(Provided material):
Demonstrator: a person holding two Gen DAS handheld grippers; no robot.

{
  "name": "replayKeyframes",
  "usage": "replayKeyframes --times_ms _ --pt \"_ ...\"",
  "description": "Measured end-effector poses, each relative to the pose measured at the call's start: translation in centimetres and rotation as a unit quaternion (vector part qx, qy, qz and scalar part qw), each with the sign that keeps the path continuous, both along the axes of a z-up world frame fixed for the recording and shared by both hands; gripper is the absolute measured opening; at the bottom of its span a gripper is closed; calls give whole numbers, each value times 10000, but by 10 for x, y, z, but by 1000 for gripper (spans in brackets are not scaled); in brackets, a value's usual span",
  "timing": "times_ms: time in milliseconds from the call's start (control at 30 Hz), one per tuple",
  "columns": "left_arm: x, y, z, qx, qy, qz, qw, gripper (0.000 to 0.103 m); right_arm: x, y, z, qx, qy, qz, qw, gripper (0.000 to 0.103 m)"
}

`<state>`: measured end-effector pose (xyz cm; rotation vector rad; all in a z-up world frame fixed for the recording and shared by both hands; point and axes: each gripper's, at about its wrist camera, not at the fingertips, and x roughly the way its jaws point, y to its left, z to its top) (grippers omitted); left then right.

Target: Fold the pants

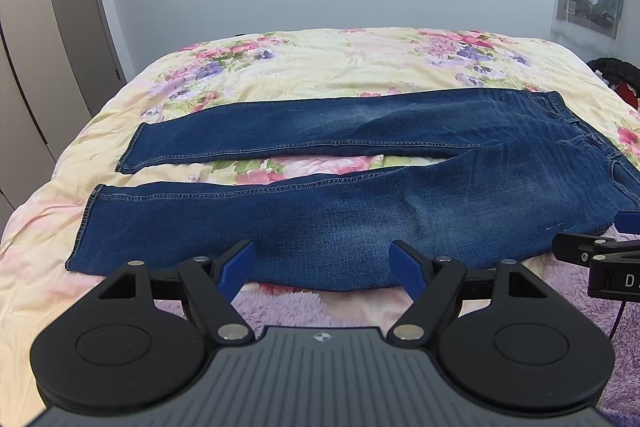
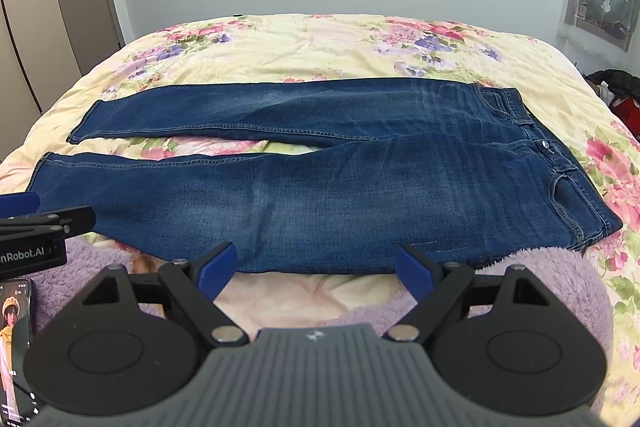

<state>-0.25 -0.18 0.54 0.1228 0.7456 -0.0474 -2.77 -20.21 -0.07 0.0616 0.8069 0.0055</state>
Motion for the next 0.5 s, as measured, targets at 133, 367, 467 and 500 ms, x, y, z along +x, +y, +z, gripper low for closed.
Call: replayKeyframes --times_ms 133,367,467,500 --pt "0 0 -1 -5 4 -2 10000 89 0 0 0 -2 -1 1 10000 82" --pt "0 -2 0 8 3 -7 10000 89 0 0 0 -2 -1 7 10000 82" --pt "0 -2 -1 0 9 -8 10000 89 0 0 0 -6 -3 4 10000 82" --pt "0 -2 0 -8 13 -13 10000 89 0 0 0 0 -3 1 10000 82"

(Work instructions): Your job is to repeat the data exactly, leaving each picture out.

(Solution for this problem):
Demonstrator: a person holding two Gen DAS handheld grippers; no robot.

{
  "name": "replayKeyframes",
  "usage": "replayKeyframes --times_ms _ --pt \"_ ...\"",
  "description": "Measured end-effector poses, each relative to the pose measured at the call's start: translation in centimetres and rotation as a unit quaternion (vector part qx, qy, qz and scalar part qw), each with the sign that keeps the path continuous, both along the axes of a z-up world frame fixed for the recording and shared by both hands; gripper is the absolute measured opening; at the bottom of its span a gripper is closed; calls give whole numbers, each value times 10000, but by 10 for x, y, z, but by 1000 for gripper (spans in brackets are not scaled); in brackets, a value's usual span",
  "timing": "times_ms: time in milliseconds from the call's start (control at 30 Hz), one per tuple",
  "columns": "left_arm: x, y, z, qx, qy, qz, qw, gripper (0.000 to 0.103 m); right_arm: x, y, z, qx, qy, qz, qw, gripper (0.000 to 0.103 m)"
}

`<state>`: measured end-effector pose (xyz cm; rotation vector rad; all in a z-up world frame fixed for the recording and shared by both hands; point and axes: each gripper's, at about its wrist camera, not at the fingertips, and x roughly the way its jaws point, y to its left, z to its top) (grippers omitted); left then right.

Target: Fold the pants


<state>-0.25 -0.18 0.54 0.1228 0.7456 -0.0474 -2.77 -20.21 -0.07 0.0616 0.8069 0.0055</state>
Motion for the next 0.5 s, as measured, targets at 133, 367, 467 and 500 ms, x, y, z along +x, +y, +z, gripper low for closed.
Call: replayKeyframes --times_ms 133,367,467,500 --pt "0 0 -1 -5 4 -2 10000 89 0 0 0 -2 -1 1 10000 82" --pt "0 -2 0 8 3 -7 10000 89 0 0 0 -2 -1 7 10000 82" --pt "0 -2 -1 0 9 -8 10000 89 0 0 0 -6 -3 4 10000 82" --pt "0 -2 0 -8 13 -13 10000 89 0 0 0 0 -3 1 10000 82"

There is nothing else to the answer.